● What is required: Nothing in the listing should differ in your copy; retype it all exactly.

● Records for this task:
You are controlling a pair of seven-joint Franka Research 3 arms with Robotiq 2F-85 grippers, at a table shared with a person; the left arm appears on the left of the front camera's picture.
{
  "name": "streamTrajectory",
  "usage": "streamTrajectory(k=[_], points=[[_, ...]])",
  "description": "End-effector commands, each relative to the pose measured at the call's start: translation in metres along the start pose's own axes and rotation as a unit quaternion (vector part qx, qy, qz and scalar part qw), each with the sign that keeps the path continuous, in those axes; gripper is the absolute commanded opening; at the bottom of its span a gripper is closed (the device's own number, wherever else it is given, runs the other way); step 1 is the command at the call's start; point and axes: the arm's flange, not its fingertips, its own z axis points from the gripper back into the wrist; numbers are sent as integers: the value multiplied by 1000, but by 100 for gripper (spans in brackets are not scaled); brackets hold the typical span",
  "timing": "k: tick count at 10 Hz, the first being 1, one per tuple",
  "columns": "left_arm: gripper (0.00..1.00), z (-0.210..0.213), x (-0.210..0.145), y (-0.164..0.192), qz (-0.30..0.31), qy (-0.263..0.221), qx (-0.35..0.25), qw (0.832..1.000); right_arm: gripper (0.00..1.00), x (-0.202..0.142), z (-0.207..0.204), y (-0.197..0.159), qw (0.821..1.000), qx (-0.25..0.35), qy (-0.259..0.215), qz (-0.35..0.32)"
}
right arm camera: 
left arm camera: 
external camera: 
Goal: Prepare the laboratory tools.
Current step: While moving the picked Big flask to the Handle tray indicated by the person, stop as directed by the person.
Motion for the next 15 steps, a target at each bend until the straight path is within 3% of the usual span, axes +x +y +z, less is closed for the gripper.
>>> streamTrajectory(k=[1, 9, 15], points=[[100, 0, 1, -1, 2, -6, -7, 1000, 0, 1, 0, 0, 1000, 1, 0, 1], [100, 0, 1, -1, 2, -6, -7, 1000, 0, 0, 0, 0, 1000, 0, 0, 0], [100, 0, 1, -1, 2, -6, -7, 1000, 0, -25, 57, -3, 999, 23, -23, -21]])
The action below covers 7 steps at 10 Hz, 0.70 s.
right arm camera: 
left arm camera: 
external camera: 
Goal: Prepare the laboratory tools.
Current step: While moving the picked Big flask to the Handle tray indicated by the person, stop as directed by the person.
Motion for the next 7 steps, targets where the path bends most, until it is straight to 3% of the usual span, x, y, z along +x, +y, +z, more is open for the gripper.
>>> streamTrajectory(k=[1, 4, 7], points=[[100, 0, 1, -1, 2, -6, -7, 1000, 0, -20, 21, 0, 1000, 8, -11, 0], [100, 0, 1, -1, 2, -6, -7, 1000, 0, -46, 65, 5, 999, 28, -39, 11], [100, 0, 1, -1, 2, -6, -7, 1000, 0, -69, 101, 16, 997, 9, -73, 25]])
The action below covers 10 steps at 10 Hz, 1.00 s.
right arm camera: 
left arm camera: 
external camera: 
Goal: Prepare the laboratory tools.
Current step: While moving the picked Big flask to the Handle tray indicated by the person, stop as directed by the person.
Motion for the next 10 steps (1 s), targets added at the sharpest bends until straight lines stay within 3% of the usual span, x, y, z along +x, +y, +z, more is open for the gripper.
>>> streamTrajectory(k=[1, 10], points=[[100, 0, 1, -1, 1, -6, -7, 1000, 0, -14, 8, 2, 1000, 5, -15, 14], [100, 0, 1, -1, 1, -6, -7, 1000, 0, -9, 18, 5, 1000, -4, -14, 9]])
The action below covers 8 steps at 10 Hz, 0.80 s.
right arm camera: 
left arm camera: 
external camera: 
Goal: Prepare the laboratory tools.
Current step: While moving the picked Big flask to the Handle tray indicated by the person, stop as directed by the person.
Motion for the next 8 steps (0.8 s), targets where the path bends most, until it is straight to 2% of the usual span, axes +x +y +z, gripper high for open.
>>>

● Written solution:
You are controlling a pair of seven-joint Franka Research 3 arms with Robotiq 2F-85 grippers, at a table shared with a person; the left arm appears on the left of the front camera's picture.
{
  "name": "streamTrajectory",
  "usage": "streamTrajectory(k=[_], points=[[_, ...]])",
  "description": "End-effector commands, each relative to the pose measured at the call's start: translation in metres along the start pose's own axes and rotation as a unit quaternion (vector part qx, qy, qz and scalar part qw), each with the sign that keeps the path continuous, in those axes; gripper is the absolute commanded opening; at the bottom of its span a gripper is closed (the device's own number, wherever else it is given, runs the other way); step 1 is the command at the call's start; point and axes: the arm's flange, not its fingertips, its own z axis points from the gripper back into the wrist; numbers are sent as integers: the value multiplied by 1000, but by 100 for gripper (spans in brackets are not scaled); brackets hold the typical span",
  "timing": "k: tick count at 10 Hz, the first being 1, one per tuple",
  "columns": "left_arm: gripper (0.00..1.00), z (-0.210..0.213), x (-0.210..0.145), y (-0.164..0.192), qz (-0.30..0.31), qy (-0.263..0.221), qx (-0.35..0.25), qw (0.832..1.000); right_arm: gripper (0.00..1.00), x (-0.202..0.142), z (-0.207..0.204), y (-0.197..0.159), qw (0.821..1.000), qx (-0.25..0.35), qy (-0.259..0.215), qz (-0.35..0.32)"
}
right arm camera: 
left arm camera: 
external camera: 
Goal: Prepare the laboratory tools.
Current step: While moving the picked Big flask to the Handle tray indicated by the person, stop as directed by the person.
Motion for the next 15 steps, a target at each bend until the straight path is within 3% of the usual span, axes +x +y +z, less is closed for the gripper.
>>> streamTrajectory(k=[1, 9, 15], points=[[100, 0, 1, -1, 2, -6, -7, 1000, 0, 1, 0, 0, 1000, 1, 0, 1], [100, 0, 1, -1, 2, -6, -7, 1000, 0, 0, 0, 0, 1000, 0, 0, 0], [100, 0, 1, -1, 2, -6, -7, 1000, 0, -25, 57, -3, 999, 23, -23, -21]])
The action below covers 7 steps at 10 Hz, 0.70 s.
right arm camera: 
left arm camera: 
external camera: 
Goal: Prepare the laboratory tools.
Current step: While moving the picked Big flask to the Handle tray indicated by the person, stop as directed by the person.
Motion for the next 7 steps, targets where the path bends most, until it is straight to 3% of the usual span, x, y, z along +x, +y, +z, more is open for the gripper.
>>> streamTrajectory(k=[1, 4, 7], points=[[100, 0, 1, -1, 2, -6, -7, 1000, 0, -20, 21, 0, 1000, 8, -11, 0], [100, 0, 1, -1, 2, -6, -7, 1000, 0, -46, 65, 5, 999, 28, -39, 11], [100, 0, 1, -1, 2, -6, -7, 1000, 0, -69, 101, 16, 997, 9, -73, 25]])
The action below covers 10 steps at 10 Hz, 1.00 s.
right arm camera: 
left arm camera: 
external camera: 
Goal: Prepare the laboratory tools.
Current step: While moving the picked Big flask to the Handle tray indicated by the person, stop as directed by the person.
Motion for the next 10 steps (1 s), targets added at the sharpest bends until straight lines stay within 3% of the usual span, x, y, z along +x, +y, +z, more is open for the gripper.
>>> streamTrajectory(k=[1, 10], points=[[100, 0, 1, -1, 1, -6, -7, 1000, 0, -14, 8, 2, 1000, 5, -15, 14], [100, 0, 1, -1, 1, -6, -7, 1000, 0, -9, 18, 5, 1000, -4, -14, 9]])
The action below covers 8 steps at 10 Hz, 0.80 s.
right arm camera: 
left arm camera: 
external camera: 
Goal: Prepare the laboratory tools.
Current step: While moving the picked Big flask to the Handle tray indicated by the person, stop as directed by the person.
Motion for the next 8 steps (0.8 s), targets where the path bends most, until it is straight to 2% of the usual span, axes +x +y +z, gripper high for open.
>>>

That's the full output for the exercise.